- Tesla wants a refund on tariffs paid for Chinese imports.
- The company says the current duties are illegal.
- The US – China trade war is hurting some automakers.
Tesla is among a list of companies that are suing the US government over increased taxes that have affected imported spare parts from China. According to legal documents filed by the company, the tariffs are “arbitrary, capricious, and an abuse of discretion.”
Ford, Volvo, and Mercedes-Benz have similarly petitioned the Trump administration because of the hiked taxes.
The string of litigations that were filed earlier this week target the 25 percent tariff slapped on Chinese imports as part of the ongoing trade war with the East Asian country.
The Tesla lawsuit enjoins Robert Lighthizer, the US Trade Representative. His office reportedly turned down a request by Tesla to be exempted from paying tariffs on vital parts that had to be sourced from China.
Tesla claimed that the higher taxes would significantly add to its production costs.
The company demands the cancellation of all duties paid plus interest.
The Ongoing US – China Trade War
The Trump administration took a hostile stance against the trade deficit with China in 2018. It accused the East Asian nation of taking advantage of the US market by ramping up competition.

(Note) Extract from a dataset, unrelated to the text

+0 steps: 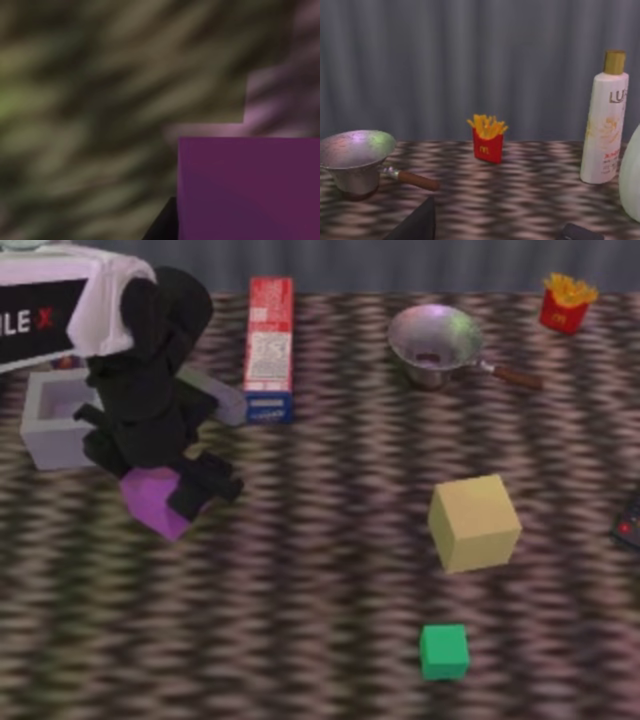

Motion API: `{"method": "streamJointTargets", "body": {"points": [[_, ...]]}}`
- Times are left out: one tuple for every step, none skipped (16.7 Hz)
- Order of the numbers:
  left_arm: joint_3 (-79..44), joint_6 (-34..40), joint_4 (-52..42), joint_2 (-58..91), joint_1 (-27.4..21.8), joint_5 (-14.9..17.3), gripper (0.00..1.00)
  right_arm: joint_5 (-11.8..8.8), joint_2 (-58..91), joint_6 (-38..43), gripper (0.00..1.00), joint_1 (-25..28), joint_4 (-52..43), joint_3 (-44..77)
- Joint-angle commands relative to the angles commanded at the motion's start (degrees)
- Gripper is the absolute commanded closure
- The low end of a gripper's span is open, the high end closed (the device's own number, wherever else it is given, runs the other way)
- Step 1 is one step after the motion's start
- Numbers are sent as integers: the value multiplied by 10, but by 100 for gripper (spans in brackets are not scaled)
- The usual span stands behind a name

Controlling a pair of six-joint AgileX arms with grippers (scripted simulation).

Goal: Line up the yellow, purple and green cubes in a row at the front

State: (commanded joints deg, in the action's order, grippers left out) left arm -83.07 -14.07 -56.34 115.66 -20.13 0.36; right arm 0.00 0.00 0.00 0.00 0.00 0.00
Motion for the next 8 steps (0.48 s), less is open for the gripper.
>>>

The US is China’s main trading partner. At the time, China enjoyed a $419 trade deficit, which accelerated its rise to become a leading manufacturing powerhouse.
The Impact of the Trade War
In a nutshell, the China – US trade war has essentially been unable to solve the economic concerns initially raised by the Trump administration. Its negative effects have gone beyond economics and lessened cooperation between the two nations. It has additionally increased China’s resolve to advance its interests in foreign markets.
The US government instigated the trade war in 2018 to pressure China into abandoning unfair trade practices. They included forced limitations to market access. US companies operating in the country were also pushed to make vital technological transfers under duress.
According to US President Donald Trump’s plan, reducing the trade deficit with China using tariffs would help to bring manufacturing jobs back home. Subsequently, hiked taxes were announced that would impact $550 billion of imported Chinese products. China hit back with tariffs affecting over $185 billion of imported US goods.
WTO Says US Tariffs are Excessive
Earlier this month, The World Trade Organization said that the United States had contravened international guidelines by imposing billion-dollar tariffs on China.
The World Trade Organization’s three-member panel underlined that the US government had imposed tariffs that were above the maximum rates allowed by the organization. It said that Washington had declined to provide sufficient evidence to justify its over-the-top duties.
The proclamation prompted the White House to respond. According to a statement issued by US Trade Representative Robert Lighthizer, “This panel report confirms what the Trump administration has been saying for four years: the WTO is completely inadequate to stop China’s harmful technology practices.”